How 'Peacemakers' in India are helping to end violence against women - Women's Agenda

How ‘Peacemakers’ in India are helping to end violence against women

Elca Grobler is the Founder of My Choices Foundation, an Opportunity International partner organisation that aims to stop violence against women and end human trafficking. 

She works with ‘Peacemakers’ in India — easily identifiable women who other girls and women can turn to if they’re experiencing, or at risk of experiencing, violence. 

Below, Elca explains the situation in India, how the Peacemakers program works, and why it’s so important that people stand up courageously to do what we can to end violence against women. 

Violence against women isn’t a women’s rights issue, it’s a human rights issue.

In India, more women are killed each year by domestic violence than by malaria, war and accidents combined. I’m driven by a righteous anger about the abuse and injustice so many women face today. With so much going so right, how can so much be going so horribly wrong?

How did we get to the point in our modern society where almost half of Indian women face domestic violence? In 2017, we still have close to 50 per cent of the girls in India who marry, marry as children. How did we get to the point where 50 million girls in India are missing? Killed as infants or foetus. Why aren’t we, in 2017, at a point where we can break the cycle of violence against women?

Why do we, as a society, allow violence to ruin the lives of millions of women and their children?

We must build awareness of the magnitude of this human rights crisis. Violence against women costs the global community trillions of dollars a year, but it’s not the economic cost that should drive action, it’s the human cost.

We must be courageous

When Opportunity International Australia’s partner, My Choices Foundation, started its domestic violence program, PeaceMakers, in India in 2012, we knew we couldn’t bring about change in communities from a head office. It needed to happen locally with local women. We realised we needed to train women to go into their communities and be the voice of change, put a stop to domestic violence.

I remember a very poor district in Hyderabad where we were training women to be PeaceMakers, who go into the local community, counsel women and their families and refer them to domestic violence support services.

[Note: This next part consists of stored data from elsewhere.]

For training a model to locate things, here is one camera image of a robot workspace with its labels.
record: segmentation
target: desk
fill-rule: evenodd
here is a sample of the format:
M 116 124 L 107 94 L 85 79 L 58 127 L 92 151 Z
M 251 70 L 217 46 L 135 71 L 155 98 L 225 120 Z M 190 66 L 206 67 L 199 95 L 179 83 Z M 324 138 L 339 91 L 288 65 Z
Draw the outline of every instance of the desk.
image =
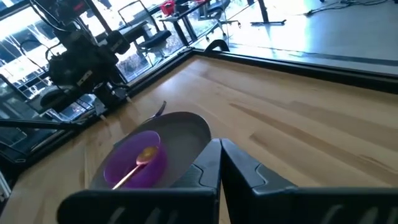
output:
M 190 111 L 298 186 L 398 186 L 398 96 L 194 56 L 25 171 L 0 223 L 53 224 L 114 143 L 155 113 Z M 229 223 L 221 196 L 220 223 Z
M 140 21 L 131 26 L 122 28 L 119 31 L 127 39 L 127 41 L 129 43 L 132 43 L 139 37 L 144 37 L 144 39 L 146 39 L 148 37 L 148 34 L 144 28 L 144 26 L 147 23 L 148 23 L 147 21 Z M 98 43 L 98 45 L 106 45 L 106 44 L 107 44 L 106 39 L 104 39 Z
M 197 10 L 198 8 L 204 6 L 205 4 L 209 3 L 210 0 L 203 1 L 199 4 L 195 4 L 195 6 L 190 7 L 187 11 L 181 13 L 179 16 L 169 16 L 166 17 L 165 19 L 160 19 L 159 21 L 161 22 L 171 22 L 174 26 L 175 31 L 177 31 L 177 35 L 180 38 L 181 42 L 185 46 L 189 46 L 188 40 L 185 37 L 184 33 L 181 30 L 180 24 L 178 24 L 178 21 L 181 19 L 182 22 L 184 23 L 185 28 L 187 28 L 188 34 L 191 37 L 192 42 L 198 40 L 197 35 L 195 34 L 195 31 L 193 30 L 193 27 L 191 25 L 191 22 L 188 19 L 188 15 L 192 13 L 193 11 Z
M 260 11 L 261 11 L 261 17 L 262 17 L 262 22 L 251 22 L 252 25 L 264 25 L 264 24 L 277 24 L 277 25 L 284 25 L 286 22 L 286 19 L 282 21 L 270 21 L 268 18 L 268 12 L 266 5 L 264 4 L 264 0 L 258 0 L 259 5 L 260 5 Z M 249 5 L 252 5 L 254 1 L 250 0 L 248 1 Z

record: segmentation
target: gray plate
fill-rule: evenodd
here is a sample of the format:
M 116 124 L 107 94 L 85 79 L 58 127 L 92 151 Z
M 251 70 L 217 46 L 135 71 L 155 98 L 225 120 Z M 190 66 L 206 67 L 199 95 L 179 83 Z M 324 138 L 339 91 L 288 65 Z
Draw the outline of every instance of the gray plate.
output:
M 167 168 L 154 187 L 170 187 L 181 177 L 211 140 L 210 128 L 199 115 L 189 112 L 169 113 L 152 119 L 117 142 L 99 166 L 91 181 L 91 189 L 110 189 L 104 180 L 103 169 L 108 159 L 125 139 L 141 131 L 158 132 L 167 151 Z

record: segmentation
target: window
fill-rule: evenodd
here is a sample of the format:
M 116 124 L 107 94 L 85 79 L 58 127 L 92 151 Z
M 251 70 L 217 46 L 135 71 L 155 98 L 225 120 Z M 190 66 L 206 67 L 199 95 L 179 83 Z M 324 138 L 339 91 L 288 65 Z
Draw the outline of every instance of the window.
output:
M 122 7 L 128 5 L 133 2 L 133 0 L 127 1 L 117 1 L 117 0 L 93 0 L 95 6 L 98 8 L 100 13 L 105 18 L 106 22 L 110 26 L 111 29 L 115 30 L 124 25 L 121 16 L 118 13 L 118 10 Z M 164 2 L 164 0 L 150 0 L 150 1 L 142 1 L 146 8 L 152 9 Z M 121 14 L 125 18 L 127 22 L 131 22 L 134 19 L 140 19 L 140 15 L 143 14 L 143 8 L 140 3 L 135 3 L 132 6 L 129 6 L 121 11 Z M 100 35 L 105 30 L 100 24 L 99 20 L 93 15 L 92 11 L 89 10 L 86 13 L 83 13 L 81 19 L 88 25 L 90 31 L 94 36 Z
M 23 0 L 0 0 L 0 11 L 11 7 L 19 2 L 21 2 Z
M 0 74 L 10 83 L 16 86 L 27 98 L 34 99 L 46 86 L 52 84 L 47 74 L 33 64 L 28 57 L 44 70 L 48 69 L 48 61 L 45 58 L 47 47 L 57 44 L 59 41 L 52 32 L 52 28 L 44 23 L 40 17 L 31 9 L 27 8 L 0 21 Z M 20 50 L 20 44 L 25 40 L 36 40 L 37 42 L 26 42 L 23 45 L 25 56 Z M 53 53 L 62 53 L 66 49 L 60 45 L 53 48 Z M 83 102 L 92 103 L 87 96 Z M 72 104 L 60 114 L 49 111 L 49 114 L 57 120 L 71 120 L 90 105 L 80 106 Z

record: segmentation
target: gray floor
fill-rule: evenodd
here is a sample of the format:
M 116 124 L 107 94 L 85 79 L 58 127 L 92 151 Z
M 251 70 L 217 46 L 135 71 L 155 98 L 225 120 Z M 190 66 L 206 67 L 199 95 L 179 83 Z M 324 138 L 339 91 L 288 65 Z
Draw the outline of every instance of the gray floor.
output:
M 224 28 L 231 51 L 398 74 L 398 5 L 390 0 L 376 6 L 319 12 L 310 17 L 294 16 L 333 2 L 266 1 L 270 20 L 287 19 L 287 22 L 284 26 L 253 27 L 251 21 L 261 20 L 258 3 L 255 3 L 233 17 L 240 20 L 241 29 Z M 220 37 L 219 31 L 212 39 Z M 196 44 L 197 47 L 206 45 L 206 40 Z

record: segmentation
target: purple bowl
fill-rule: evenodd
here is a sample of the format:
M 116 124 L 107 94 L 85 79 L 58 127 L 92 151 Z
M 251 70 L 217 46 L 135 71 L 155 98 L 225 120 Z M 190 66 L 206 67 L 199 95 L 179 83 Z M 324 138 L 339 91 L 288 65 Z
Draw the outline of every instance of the purple bowl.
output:
M 146 188 L 152 187 L 162 177 L 167 165 L 165 147 L 160 136 L 155 131 L 143 131 L 128 137 L 109 158 L 104 168 L 104 178 L 110 187 L 115 186 L 137 164 L 137 156 L 149 146 L 157 146 L 156 156 L 140 171 L 134 174 L 122 187 Z

I was leaving the training centre – walking down the stairs – and a Peacemaker who had trained two months previously was standing on the stairs waiting for me with a young girl who was completely covered – I could only see her eyes – even her hands were covered. I approached them. The girl was tiny, looked young, even though she was 20.  She was forced to marry when she was 14 to a much older man and had three children by the time she was 17.

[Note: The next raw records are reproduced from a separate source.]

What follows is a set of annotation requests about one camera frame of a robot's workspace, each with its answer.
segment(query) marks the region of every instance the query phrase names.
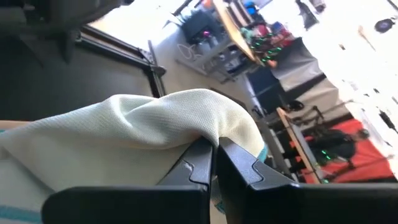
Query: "wooden countertop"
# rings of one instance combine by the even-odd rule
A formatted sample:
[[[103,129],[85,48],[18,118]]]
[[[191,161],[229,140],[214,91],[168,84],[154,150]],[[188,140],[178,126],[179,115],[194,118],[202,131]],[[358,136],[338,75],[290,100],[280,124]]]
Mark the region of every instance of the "wooden countertop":
[[[235,26],[232,18],[229,16],[225,2],[223,0],[213,0],[213,5],[232,42],[234,42],[251,60],[258,62],[258,59],[252,53],[250,46],[246,43],[240,30]]]
[[[315,173],[316,170],[314,170],[307,155],[304,153],[304,150],[303,150],[301,144],[299,143],[299,140],[297,139],[296,135],[294,134],[292,128],[290,128],[289,121],[287,120],[287,117],[289,117],[289,116],[282,108],[277,108],[277,112],[280,117],[280,120],[282,121],[282,123],[284,124],[284,126],[287,130],[287,133],[289,134],[291,140],[293,141],[294,146],[295,146],[296,150],[298,151],[298,154],[300,155],[301,159],[303,160],[305,167],[309,171],[310,176],[312,177],[314,183],[320,184],[321,183],[320,178]]]

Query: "red cloth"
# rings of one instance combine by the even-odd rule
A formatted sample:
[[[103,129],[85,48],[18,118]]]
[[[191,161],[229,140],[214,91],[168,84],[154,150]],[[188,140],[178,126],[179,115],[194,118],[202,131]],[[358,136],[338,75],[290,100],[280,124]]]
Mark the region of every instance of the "red cloth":
[[[263,37],[269,34],[268,28],[265,25],[258,25],[257,30],[259,31],[260,35]]]
[[[292,33],[290,33],[290,31],[288,31],[286,28],[283,28],[280,31],[280,34],[282,34],[284,36],[284,40],[281,42],[283,47],[289,46],[293,43],[294,39],[288,38],[290,36],[292,36]]]
[[[350,134],[353,134],[362,128],[362,123],[356,119],[342,122],[333,127],[333,129],[339,129],[341,131],[344,131],[345,133]],[[383,157],[384,156],[380,154],[378,149],[374,147],[370,140],[357,142],[356,152],[354,157],[352,158],[352,162],[355,167],[359,168],[337,177],[333,182],[343,183],[355,180],[368,180],[393,176],[387,159],[382,160]],[[345,162],[331,162],[327,166],[322,167],[322,170],[333,173],[346,166],[347,163]],[[310,175],[304,175],[304,178],[306,183],[313,184],[313,179]]]

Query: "colorful decoration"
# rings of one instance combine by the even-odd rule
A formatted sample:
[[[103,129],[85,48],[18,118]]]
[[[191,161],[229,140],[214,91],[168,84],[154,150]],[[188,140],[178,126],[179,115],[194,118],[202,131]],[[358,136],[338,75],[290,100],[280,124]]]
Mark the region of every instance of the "colorful decoration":
[[[212,0],[203,0],[202,4],[206,9],[211,9],[213,7]]]
[[[241,32],[257,58],[270,67],[276,67],[276,56],[292,43],[294,37],[279,22],[273,24],[271,30],[267,27],[266,29],[259,32],[258,27],[253,27],[251,30],[243,28]]]
[[[203,31],[203,36],[204,37],[209,37],[210,36],[210,32],[209,31]]]

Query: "cable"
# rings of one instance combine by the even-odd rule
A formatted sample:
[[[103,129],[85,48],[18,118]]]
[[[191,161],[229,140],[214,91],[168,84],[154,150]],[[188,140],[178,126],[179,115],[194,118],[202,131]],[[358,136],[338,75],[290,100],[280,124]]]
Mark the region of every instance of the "cable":
[[[318,109],[318,107],[315,105],[315,106],[312,106],[311,109],[309,109],[308,111],[306,111],[306,112],[305,112],[304,114],[302,114],[301,116],[298,116],[298,117],[293,118],[293,121],[294,121],[295,124],[298,125],[298,126],[301,126],[301,125],[303,125],[303,124],[304,124],[304,125],[307,125],[307,124],[311,123],[312,121],[317,121],[317,119],[319,119],[319,118],[321,118],[322,121],[324,122],[324,121],[325,121],[325,118],[323,117],[324,114],[327,114],[327,113],[329,113],[329,112],[332,112],[332,111],[334,111],[334,110],[337,110],[339,107],[345,106],[345,105],[347,105],[348,103],[359,103],[359,102],[356,102],[356,101],[354,101],[353,99],[351,99],[351,100],[348,100],[348,101],[344,101],[344,102],[342,102],[342,103],[339,103],[339,104],[337,104],[337,105],[335,105],[335,106],[332,106],[331,108],[328,108],[328,109],[325,110],[325,111],[320,111],[320,110]],[[312,116],[311,118],[304,119],[305,117],[310,116],[313,112],[316,112],[317,115]]]
[[[379,159],[376,159],[375,161],[368,162],[368,163],[362,164],[360,166],[354,166],[354,164],[352,164],[352,162],[351,162],[351,163],[349,163],[348,166],[346,166],[346,167],[334,172],[332,175],[325,176],[323,179],[327,180],[328,182],[333,182],[337,177],[339,177],[339,176],[341,176],[343,174],[347,174],[348,172],[351,172],[353,170],[356,170],[356,169],[359,169],[359,168],[363,168],[363,167],[367,167],[367,166],[376,164],[378,162],[382,162],[382,161],[385,161],[385,160],[392,159],[393,157],[394,157],[394,155],[389,155],[387,157],[379,158]]]
[[[183,50],[181,49],[181,47],[185,48],[188,50],[188,55],[186,55]],[[177,48],[180,51],[180,53],[182,54],[182,56],[187,59],[187,60],[191,60],[193,59],[194,61],[197,60],[198,58],[200,58],[202,55],[201,54],[196,54],[196,52],[193,50],[193,48],[196,47],[195,44],[191,45],[190,47],[187,47],[183,44],[177,44]]]

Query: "white fabric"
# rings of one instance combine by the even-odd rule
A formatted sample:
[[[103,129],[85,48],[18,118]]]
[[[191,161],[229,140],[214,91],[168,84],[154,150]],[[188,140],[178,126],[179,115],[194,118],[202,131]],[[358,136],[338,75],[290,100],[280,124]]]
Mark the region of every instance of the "white fabric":
[[[289,56],[271,69],[285,91],[289,91],[321,75],[318,60],[301,44],[295,47]]]
[[[332,84],[328,79],[324,79],[319,84],[313,86],[311,90],[298,97],[297,100],[302,102],[305,105],[305,108],[302,111],[291,112],[291,117],[301,116],[308,110],[310,110],[313,106],[317,106],[319,110],[323,112],[343,102],[343,100],[340,99],[339,89],[334,86],[334,84]],[[347,108],[342,105],[337,107],[335,110],[331,110],[325,113],[323,116],[325,118],[325,121],[330,121],[348,113],[349,111],[347,110]],[[312,118],[316,115],[316,112],[312,112],[306,118]],[[303,125],[301,128],[307,129],[312,127],[313,125],[313,123],[310,123],[308,125]]]
[[[155,185],[200,136],[215,146],[218,138],[229,137],[256,157],[264,147],[248,112],[210,90],[182,91],[159,99],[115,95],[7,130],[0,134],[0,146],[50,190],[59,191],[85,185]],[[30,194],[36,202],[26,204],[20,197],[12,202],[10,195],[20,192],[12,184],[1,186],[0,203],[8,197],[13,206],[39,209],[37,201],[44,199],[32,186]]]

The young woman was facing severe domestic violence and had no one to go to, so she opened up to the PeaceMaker who worked in a local beauty parlour and wore a PeaceMaker badge, so she was easily identifiable. The woman was at the point of taking her own life because she couldn’t see a way out of the abusive situation she was living in. For her, the courage to just get out of the house and wait on the stairs for me was enormous.

When we did one of our first training programs, we had a mock session with two psychologists and a PeaceMaker, when the lady being trained opened up about what was happening in her life. Her husband and parents-in-law locked her up, abused and starved her. Her life became our counselling session. Something happened that was magical – the 40 ladies in the room, who were a mix of Christian, Muslim, Hindu and Buddhist, joined hands and prayed for the woman. At that moment, the horror of what she faced every day surpassed religion. She became a very active PeaceMaker, preventing young girls from being trafficked. She’s become one of our star PeaceMakers, going from being trapped in an abusive situation herself, to being one of our leading PeaceMakers.

Stand up and speak up

For me, eliminating domestic violence is a calling. I’m not able to do anything else.

Everything I’ve ever done is a preparation to take up this journey and it both encourages and inspires me – doing something courageous transforms you. And it’s contagious. If you do something, stand up, speak up, it will catch on and others will get on board. It not only transforms you, it transforms the people around you as well. Although work at My Choices is not easy – it’s heartbreaking at times – it’s the courage I see in the women that inspires me. It takes courage for women and girls to stand up and speak about the abuse in their lives. I have a desire, a drive, to help them change their lives.

We need to use platforms, like the International Day For the Elimination of Violence Against Women, to make the horror and impact of gender-based violence real to people, otherwise we won’t make any progress in eliminating it. Men need to join us on this journey – we should never exclude men because if you do so it’s like fighting a fight with one hand held behind your back. We need to make men part of the solution, encourage them to step up, speak up, but they can’t step up and speak up if they don’t know what the reality is – that’s why we need an international day to focus attention on the issue.

We also need to let women know about the extent of the crisis, so they can speak up, know they are not the only ones it’s happening to and it’s not their fault. This is a global crisis. We need women to speak up, we need men to be part of the solution. And that’s why the International Day for the Elimination of Violence against Women is so important.

Gender-based violence touches all of us in some way as we’re all linked to a female. It’s a human rights issue that we must urgently solve. Speak up about it, be more informed about it, support it. Thank you. You’re making the world a safer place for everyone.

Pictured above: The author (third from left) with graduates of the Peacemaker program.